» **ASSIGNED TASK**:
Only the lines from the top of the data through the line with "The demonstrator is" should be repeated, each exactly as written.

--------------------

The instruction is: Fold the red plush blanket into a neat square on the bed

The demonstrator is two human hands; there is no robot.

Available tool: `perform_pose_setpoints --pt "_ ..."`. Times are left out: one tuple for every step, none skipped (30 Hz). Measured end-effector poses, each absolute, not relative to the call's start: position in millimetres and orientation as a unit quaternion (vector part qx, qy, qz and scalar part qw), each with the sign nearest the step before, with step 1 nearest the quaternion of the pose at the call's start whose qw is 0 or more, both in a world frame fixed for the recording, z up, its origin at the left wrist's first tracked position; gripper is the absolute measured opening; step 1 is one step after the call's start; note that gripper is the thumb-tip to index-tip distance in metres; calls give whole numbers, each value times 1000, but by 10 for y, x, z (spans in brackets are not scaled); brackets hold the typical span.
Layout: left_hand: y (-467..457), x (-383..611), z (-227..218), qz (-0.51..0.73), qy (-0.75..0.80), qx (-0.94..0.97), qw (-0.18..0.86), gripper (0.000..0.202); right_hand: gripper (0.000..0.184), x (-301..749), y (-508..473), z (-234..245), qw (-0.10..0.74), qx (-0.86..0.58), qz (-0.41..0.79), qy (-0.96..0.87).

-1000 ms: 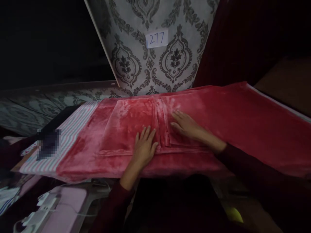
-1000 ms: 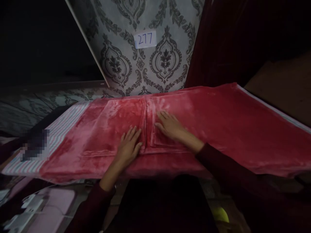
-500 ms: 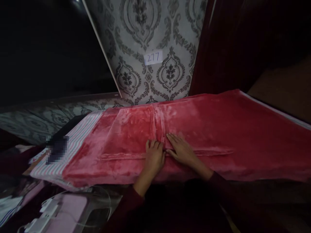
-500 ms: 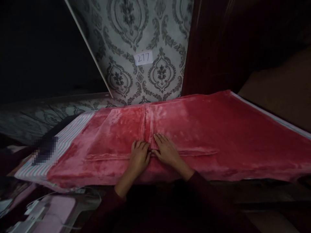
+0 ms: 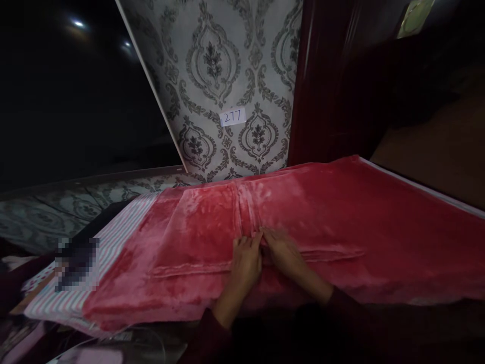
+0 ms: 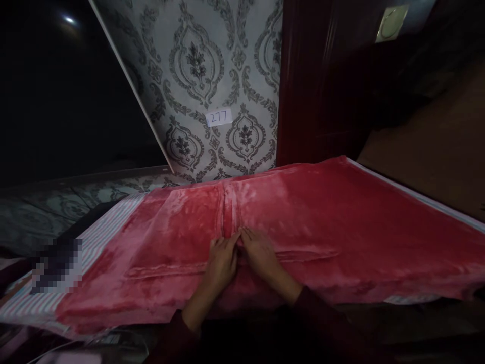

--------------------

» **YOUR SOLUTION**:
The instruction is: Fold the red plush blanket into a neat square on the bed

The demonstrator is two human hands; there is no robot.

There is nothing more to this answer.